[Records from a collection]
▽

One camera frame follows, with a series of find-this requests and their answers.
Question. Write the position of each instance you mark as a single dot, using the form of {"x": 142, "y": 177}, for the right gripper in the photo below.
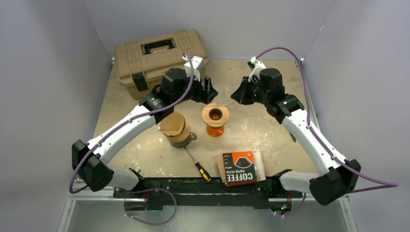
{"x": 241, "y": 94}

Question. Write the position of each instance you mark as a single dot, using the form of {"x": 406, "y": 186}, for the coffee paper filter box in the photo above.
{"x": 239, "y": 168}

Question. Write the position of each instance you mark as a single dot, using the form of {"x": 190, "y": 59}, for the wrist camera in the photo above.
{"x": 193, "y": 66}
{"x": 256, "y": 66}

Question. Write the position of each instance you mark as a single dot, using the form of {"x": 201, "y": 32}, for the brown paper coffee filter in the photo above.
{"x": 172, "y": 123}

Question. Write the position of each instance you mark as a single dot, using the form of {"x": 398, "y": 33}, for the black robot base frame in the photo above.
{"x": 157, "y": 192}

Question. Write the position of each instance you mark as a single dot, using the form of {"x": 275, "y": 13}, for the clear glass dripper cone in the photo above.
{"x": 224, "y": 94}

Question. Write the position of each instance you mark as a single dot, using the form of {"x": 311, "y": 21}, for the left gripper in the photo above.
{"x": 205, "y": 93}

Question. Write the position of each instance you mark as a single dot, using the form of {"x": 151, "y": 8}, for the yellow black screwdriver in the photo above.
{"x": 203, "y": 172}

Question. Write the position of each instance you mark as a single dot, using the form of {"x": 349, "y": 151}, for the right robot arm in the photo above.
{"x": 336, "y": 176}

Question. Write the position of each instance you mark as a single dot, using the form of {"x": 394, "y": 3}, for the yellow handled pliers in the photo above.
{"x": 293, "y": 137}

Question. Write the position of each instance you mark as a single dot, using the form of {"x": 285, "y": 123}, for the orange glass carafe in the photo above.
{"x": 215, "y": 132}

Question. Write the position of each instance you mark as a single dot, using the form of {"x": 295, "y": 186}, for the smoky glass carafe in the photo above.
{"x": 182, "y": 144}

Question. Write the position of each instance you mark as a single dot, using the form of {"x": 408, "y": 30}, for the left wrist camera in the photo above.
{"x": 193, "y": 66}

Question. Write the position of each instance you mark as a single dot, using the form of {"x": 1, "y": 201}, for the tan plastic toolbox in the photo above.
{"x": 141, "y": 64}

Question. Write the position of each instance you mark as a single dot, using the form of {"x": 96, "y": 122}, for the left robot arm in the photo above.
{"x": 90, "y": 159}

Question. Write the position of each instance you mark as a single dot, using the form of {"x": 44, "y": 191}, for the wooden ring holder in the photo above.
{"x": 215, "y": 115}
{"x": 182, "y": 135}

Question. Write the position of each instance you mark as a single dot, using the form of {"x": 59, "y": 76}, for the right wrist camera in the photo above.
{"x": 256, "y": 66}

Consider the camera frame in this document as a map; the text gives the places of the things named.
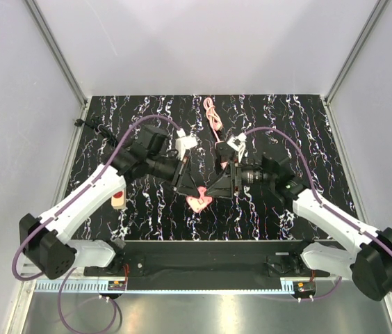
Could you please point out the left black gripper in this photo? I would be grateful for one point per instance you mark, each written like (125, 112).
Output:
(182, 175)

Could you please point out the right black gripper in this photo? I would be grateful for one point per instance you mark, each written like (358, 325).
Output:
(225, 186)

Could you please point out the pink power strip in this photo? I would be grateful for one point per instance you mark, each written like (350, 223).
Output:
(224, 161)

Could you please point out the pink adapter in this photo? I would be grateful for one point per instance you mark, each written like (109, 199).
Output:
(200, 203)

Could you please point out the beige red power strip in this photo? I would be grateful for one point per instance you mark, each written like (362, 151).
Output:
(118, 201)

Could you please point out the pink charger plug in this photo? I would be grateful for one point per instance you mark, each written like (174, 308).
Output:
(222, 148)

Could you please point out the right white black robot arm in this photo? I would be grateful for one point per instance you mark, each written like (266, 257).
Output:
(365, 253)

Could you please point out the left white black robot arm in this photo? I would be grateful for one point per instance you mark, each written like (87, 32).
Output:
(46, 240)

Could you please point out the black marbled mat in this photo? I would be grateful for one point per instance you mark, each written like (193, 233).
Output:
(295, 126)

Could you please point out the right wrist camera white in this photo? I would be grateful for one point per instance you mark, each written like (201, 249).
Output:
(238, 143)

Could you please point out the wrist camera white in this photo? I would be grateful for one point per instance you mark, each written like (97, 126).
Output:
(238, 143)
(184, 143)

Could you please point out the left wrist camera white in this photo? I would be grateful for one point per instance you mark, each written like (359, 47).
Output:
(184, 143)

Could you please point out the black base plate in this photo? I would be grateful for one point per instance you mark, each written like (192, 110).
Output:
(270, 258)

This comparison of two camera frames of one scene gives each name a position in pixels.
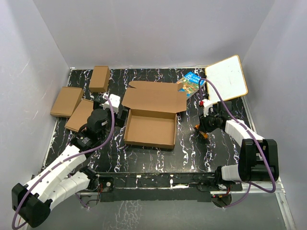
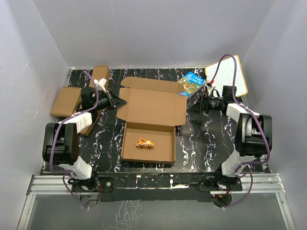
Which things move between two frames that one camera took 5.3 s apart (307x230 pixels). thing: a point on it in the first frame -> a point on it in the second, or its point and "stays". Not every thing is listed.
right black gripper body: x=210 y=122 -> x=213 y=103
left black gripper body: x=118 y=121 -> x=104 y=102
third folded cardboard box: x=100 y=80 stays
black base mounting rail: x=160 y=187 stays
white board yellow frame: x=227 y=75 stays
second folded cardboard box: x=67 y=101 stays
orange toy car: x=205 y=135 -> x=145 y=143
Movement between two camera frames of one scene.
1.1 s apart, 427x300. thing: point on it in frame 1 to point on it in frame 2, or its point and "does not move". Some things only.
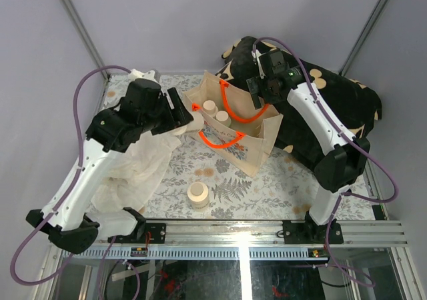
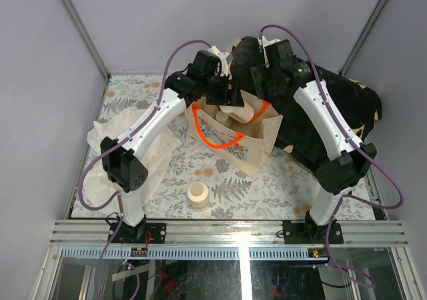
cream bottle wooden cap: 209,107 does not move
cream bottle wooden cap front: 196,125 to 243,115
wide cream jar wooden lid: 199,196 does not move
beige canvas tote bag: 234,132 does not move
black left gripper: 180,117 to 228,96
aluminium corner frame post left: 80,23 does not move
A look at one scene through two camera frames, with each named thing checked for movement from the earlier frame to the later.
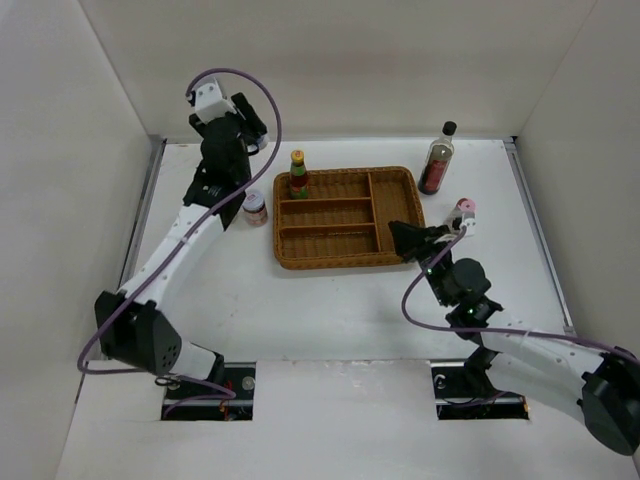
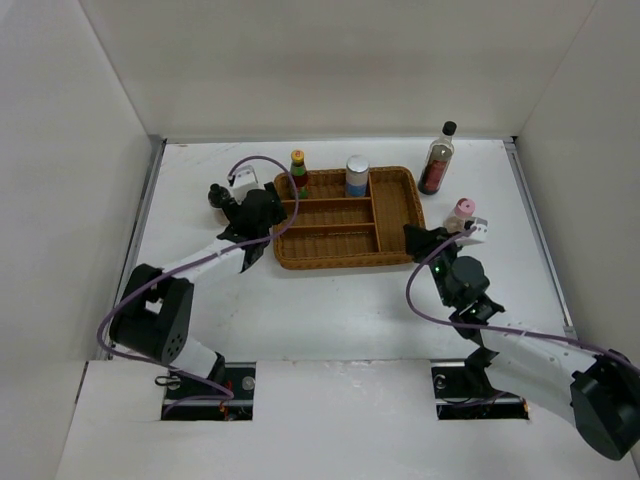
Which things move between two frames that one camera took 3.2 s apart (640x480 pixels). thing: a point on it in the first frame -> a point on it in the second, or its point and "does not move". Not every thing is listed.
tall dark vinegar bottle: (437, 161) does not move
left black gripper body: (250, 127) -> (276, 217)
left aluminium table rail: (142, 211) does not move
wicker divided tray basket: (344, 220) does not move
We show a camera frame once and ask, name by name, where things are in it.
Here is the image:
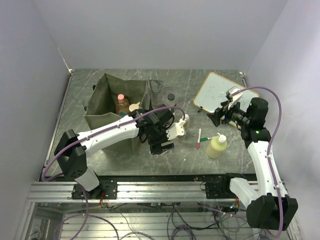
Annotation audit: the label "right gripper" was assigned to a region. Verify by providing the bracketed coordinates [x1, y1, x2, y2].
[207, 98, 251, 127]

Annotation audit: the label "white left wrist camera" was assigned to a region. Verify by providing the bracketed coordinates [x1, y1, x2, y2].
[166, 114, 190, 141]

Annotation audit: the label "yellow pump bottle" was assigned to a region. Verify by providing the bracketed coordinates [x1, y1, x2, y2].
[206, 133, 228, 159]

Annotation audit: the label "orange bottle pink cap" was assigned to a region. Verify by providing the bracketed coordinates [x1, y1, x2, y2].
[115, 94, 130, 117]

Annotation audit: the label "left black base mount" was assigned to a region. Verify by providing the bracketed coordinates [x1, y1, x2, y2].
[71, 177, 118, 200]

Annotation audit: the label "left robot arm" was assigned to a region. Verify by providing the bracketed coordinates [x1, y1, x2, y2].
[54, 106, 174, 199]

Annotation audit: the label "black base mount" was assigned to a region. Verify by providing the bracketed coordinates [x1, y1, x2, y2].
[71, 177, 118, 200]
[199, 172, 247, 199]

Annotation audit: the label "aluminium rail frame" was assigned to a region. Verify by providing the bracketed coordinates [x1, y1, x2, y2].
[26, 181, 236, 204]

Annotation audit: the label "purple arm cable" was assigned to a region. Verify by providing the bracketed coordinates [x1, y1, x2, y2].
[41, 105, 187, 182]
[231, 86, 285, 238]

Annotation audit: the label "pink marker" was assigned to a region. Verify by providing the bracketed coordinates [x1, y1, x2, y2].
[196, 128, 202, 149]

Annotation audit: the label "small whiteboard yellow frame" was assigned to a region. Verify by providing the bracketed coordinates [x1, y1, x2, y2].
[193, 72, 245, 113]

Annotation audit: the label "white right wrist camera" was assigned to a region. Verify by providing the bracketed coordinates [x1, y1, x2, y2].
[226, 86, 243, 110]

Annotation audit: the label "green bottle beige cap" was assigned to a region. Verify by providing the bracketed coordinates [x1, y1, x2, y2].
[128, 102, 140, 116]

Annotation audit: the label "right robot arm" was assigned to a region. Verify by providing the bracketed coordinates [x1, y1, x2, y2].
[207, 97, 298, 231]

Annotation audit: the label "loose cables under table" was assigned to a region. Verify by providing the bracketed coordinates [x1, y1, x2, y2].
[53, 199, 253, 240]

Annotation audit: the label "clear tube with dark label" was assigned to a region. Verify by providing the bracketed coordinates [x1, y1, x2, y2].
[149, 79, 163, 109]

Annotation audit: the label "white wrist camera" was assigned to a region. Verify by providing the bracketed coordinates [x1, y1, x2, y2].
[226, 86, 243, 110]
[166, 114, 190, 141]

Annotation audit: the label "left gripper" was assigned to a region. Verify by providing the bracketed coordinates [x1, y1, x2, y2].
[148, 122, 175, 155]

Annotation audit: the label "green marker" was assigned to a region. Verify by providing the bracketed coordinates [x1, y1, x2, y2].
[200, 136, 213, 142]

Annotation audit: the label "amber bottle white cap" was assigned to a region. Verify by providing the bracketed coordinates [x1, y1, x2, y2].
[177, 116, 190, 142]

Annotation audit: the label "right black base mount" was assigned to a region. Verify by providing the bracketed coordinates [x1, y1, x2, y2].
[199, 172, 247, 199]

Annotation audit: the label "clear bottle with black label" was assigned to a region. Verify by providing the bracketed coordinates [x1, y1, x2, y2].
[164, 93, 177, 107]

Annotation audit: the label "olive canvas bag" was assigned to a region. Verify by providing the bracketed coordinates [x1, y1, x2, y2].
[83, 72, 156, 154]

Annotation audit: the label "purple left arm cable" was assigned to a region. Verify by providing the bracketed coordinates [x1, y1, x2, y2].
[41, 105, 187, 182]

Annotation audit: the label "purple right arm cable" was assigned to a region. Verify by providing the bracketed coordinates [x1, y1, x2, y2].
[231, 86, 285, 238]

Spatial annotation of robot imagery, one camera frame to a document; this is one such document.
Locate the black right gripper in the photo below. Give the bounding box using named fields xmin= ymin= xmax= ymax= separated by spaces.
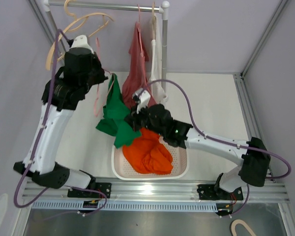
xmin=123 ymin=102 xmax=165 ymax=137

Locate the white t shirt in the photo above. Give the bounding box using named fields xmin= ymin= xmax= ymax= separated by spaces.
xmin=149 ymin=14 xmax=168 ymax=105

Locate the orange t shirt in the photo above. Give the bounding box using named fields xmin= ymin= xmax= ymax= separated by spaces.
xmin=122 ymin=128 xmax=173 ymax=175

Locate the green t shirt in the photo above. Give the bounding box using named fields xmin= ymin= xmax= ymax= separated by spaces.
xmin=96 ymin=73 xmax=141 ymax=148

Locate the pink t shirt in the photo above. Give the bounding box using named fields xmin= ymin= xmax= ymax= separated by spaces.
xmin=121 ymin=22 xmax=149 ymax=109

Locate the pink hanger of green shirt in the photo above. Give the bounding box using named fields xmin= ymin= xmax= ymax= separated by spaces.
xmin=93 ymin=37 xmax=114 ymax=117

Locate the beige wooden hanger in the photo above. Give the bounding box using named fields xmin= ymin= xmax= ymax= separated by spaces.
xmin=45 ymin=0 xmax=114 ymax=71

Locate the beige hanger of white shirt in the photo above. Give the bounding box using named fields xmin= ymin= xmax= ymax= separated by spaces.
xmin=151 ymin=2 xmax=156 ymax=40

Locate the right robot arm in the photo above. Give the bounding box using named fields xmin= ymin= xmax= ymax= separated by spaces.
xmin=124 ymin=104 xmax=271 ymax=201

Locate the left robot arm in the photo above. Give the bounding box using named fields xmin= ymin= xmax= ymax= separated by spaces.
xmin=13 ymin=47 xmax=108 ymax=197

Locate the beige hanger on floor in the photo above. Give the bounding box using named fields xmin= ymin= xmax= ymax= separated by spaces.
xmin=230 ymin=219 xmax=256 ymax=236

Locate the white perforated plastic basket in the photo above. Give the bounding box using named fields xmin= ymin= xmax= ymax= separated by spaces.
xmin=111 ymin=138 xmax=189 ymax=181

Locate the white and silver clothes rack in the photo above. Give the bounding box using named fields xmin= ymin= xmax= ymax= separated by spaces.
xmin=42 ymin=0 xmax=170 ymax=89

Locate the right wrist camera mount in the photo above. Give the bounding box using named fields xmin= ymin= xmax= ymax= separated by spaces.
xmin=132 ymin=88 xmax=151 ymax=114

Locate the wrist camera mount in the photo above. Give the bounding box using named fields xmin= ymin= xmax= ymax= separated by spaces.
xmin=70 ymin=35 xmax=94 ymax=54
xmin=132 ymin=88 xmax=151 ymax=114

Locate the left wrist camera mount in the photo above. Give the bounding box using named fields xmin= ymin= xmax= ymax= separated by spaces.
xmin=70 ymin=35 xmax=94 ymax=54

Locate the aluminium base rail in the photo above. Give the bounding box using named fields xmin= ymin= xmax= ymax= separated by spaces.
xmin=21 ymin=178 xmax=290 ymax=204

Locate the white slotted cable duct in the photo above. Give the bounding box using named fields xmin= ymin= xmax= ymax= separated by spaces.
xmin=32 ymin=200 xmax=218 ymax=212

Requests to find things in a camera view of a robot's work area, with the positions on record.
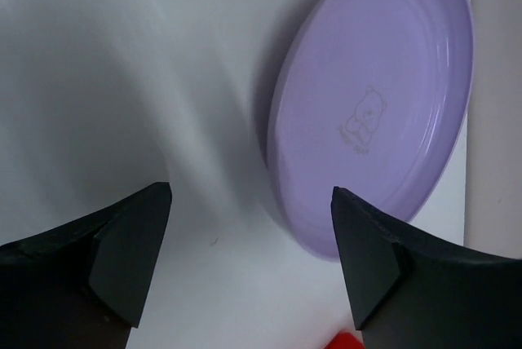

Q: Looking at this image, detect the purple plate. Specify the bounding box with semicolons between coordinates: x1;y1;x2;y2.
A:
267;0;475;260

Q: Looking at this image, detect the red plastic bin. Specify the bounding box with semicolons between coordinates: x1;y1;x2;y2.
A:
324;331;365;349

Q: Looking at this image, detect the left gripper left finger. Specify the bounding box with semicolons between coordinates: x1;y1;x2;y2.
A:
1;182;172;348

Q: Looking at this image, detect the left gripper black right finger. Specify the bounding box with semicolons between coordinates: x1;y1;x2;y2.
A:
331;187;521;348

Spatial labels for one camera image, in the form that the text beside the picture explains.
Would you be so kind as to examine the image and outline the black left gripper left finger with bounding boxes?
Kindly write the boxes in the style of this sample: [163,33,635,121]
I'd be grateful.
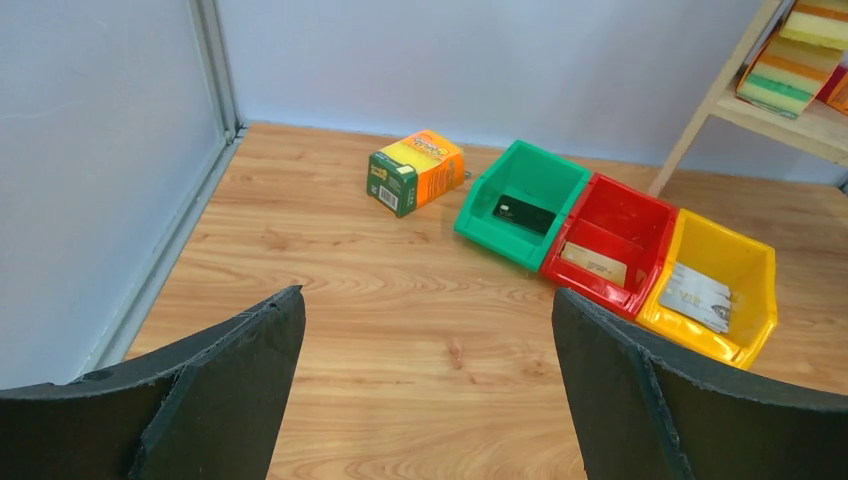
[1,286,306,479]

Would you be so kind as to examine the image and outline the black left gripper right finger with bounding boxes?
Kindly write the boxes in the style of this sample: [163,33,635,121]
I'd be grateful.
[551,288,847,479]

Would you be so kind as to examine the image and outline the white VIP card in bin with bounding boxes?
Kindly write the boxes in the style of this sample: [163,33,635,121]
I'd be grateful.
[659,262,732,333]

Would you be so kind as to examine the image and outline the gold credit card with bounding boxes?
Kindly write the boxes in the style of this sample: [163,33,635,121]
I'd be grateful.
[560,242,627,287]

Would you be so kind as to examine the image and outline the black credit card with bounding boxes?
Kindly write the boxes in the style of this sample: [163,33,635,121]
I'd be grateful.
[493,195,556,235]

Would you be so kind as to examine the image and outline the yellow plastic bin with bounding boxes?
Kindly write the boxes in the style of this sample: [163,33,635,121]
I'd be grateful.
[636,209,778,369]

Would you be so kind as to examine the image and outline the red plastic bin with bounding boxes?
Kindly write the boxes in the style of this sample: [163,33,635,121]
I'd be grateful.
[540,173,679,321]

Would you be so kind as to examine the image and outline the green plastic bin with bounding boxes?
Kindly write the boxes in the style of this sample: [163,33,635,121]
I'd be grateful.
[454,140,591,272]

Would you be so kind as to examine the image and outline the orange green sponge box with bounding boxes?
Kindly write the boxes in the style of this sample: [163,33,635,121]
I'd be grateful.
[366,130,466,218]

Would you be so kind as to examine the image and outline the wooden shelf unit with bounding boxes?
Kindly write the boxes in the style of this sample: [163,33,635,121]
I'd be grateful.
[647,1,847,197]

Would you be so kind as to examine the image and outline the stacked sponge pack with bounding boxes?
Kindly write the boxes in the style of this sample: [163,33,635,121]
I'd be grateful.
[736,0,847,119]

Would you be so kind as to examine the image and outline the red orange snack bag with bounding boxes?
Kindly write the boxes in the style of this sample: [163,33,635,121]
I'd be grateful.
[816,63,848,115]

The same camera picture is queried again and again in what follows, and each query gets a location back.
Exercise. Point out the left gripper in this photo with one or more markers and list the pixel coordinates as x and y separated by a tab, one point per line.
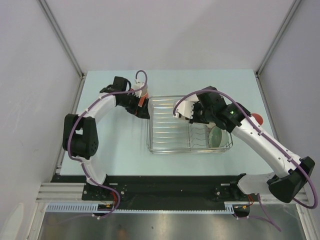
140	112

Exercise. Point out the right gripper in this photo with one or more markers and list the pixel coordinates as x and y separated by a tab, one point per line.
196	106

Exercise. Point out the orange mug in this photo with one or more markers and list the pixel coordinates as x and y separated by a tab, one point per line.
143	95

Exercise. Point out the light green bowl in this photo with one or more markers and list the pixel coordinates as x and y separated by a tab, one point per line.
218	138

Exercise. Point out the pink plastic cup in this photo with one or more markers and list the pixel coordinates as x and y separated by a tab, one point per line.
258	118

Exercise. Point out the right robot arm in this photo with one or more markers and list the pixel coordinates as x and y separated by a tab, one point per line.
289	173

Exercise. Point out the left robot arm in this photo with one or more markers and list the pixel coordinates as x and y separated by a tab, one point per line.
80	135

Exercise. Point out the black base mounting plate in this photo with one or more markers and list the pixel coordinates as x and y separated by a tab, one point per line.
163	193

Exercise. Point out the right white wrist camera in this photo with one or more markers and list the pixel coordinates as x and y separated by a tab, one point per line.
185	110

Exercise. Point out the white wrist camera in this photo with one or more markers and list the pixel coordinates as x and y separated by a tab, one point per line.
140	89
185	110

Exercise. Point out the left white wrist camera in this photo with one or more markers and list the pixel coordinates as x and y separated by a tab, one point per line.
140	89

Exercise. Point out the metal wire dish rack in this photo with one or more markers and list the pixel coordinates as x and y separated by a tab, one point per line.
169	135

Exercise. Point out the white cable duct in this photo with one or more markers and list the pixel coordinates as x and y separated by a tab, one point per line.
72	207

△

_ASSIGNMENT_. What is needed is every line from the data above that includes the string "power", copied out.

_OUTPUT BELOW_.
Could you please point out the pink power strip in this photo? I would be grateful for one point per instance you mark, each written like (350, 223).
Could you please point out the beige red power strip in this photo? I would be grateful for one point per instance you mark, each written like (362, 151).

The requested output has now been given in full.